> _WORK INSTRUCTIONS_: Which lines in the data below contain the word "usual"? Pull each of them out.

> _DATA FOR PROCESSING_:
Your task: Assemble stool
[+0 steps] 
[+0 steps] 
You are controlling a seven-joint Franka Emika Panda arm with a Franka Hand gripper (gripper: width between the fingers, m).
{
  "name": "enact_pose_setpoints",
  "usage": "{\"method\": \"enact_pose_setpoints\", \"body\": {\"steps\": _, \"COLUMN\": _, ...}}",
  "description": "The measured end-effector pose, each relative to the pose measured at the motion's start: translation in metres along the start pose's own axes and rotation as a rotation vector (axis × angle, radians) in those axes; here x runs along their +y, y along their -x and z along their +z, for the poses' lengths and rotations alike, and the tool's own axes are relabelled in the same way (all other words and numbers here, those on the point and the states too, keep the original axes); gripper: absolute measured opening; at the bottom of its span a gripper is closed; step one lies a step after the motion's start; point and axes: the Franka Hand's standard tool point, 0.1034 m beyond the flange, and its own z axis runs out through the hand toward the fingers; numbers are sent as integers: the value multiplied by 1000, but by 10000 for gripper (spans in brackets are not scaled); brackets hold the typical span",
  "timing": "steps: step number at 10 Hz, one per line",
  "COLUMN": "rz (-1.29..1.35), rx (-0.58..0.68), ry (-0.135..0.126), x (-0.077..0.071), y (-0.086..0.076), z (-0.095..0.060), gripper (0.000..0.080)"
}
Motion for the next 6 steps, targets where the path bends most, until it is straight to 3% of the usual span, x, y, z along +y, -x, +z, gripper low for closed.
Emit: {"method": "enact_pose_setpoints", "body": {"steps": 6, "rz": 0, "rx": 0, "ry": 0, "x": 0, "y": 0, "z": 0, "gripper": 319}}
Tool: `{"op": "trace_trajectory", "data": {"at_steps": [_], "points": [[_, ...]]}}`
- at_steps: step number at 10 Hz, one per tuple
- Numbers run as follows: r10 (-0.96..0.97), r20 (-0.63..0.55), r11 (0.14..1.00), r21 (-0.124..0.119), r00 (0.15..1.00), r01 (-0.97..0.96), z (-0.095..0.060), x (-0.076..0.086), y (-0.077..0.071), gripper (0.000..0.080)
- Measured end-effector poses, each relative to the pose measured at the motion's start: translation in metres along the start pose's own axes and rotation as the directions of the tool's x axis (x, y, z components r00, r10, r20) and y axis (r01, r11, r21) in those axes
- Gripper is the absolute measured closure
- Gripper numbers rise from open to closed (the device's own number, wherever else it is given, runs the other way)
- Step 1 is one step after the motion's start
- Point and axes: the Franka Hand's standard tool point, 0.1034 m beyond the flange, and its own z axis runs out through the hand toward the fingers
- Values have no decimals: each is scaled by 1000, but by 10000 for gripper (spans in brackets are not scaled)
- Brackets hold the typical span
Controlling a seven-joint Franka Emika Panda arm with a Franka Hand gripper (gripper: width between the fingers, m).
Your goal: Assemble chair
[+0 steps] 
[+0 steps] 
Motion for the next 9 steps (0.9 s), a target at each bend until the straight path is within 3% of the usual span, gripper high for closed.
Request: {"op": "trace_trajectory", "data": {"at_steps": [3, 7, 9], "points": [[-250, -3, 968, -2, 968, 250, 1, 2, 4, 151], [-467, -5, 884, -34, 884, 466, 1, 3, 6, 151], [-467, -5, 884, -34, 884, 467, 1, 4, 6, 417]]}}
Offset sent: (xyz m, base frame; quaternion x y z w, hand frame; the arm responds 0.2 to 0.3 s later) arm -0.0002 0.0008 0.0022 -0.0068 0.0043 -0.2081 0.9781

> _WRITTEN ANSWER_:
Motion for the next 6 steps, targets where the path bends most, until it is straight to 3% of the usual span, x, y, z along +y, -x, +z, gripper low for closed.
Motion for the next 9 steps (0.9 s), a target at each bend until the straight path is within 3% of the usual span, gripper high for closed.

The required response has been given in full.